:: Task statement ::
Beginning at the line that includes "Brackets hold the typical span", print each remaining line of the data word for word. Output nothing else.

:: Raw data ::
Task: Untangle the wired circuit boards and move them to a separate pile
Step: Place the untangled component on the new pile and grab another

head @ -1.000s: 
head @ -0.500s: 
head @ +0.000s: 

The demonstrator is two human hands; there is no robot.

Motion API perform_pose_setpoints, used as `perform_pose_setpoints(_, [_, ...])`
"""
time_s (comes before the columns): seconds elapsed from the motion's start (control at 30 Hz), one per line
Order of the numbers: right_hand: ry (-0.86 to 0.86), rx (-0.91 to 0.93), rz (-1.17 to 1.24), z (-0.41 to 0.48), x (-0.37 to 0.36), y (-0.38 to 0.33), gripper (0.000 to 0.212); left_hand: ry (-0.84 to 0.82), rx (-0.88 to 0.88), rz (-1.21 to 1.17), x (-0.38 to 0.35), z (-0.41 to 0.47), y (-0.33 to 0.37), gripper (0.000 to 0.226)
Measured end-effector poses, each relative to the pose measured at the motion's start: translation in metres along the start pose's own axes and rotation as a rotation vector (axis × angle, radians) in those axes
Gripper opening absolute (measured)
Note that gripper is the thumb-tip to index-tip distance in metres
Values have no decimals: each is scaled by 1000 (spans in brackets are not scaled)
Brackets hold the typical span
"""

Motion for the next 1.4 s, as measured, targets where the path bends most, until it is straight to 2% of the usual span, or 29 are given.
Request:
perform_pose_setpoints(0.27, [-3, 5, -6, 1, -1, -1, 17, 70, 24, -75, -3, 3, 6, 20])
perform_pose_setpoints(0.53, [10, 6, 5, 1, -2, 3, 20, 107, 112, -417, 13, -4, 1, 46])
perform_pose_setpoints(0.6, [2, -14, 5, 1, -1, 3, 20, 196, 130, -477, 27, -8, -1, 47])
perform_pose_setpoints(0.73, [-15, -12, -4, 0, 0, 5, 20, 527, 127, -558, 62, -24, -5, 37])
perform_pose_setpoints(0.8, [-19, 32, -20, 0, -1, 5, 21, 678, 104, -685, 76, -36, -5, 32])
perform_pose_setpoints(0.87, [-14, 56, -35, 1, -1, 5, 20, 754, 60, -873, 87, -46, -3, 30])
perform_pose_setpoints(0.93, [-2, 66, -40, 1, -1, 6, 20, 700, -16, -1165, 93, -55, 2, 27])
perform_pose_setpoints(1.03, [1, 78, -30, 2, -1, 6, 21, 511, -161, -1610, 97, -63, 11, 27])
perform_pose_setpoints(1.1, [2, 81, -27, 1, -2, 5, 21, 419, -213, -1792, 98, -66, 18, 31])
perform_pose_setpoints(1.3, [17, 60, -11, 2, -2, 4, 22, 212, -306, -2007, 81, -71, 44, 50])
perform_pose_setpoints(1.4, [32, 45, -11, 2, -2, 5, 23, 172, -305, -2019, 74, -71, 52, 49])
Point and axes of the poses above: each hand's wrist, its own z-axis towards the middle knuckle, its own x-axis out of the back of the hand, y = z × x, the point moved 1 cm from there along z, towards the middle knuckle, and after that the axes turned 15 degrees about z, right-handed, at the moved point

:: Solved problem ::
Brackets hold the typical span
"""

Motion for the next 1.4 s, as measured, targets where the path bends most, until it is straight to 2% of the usual span, or 29 are given.
Request:
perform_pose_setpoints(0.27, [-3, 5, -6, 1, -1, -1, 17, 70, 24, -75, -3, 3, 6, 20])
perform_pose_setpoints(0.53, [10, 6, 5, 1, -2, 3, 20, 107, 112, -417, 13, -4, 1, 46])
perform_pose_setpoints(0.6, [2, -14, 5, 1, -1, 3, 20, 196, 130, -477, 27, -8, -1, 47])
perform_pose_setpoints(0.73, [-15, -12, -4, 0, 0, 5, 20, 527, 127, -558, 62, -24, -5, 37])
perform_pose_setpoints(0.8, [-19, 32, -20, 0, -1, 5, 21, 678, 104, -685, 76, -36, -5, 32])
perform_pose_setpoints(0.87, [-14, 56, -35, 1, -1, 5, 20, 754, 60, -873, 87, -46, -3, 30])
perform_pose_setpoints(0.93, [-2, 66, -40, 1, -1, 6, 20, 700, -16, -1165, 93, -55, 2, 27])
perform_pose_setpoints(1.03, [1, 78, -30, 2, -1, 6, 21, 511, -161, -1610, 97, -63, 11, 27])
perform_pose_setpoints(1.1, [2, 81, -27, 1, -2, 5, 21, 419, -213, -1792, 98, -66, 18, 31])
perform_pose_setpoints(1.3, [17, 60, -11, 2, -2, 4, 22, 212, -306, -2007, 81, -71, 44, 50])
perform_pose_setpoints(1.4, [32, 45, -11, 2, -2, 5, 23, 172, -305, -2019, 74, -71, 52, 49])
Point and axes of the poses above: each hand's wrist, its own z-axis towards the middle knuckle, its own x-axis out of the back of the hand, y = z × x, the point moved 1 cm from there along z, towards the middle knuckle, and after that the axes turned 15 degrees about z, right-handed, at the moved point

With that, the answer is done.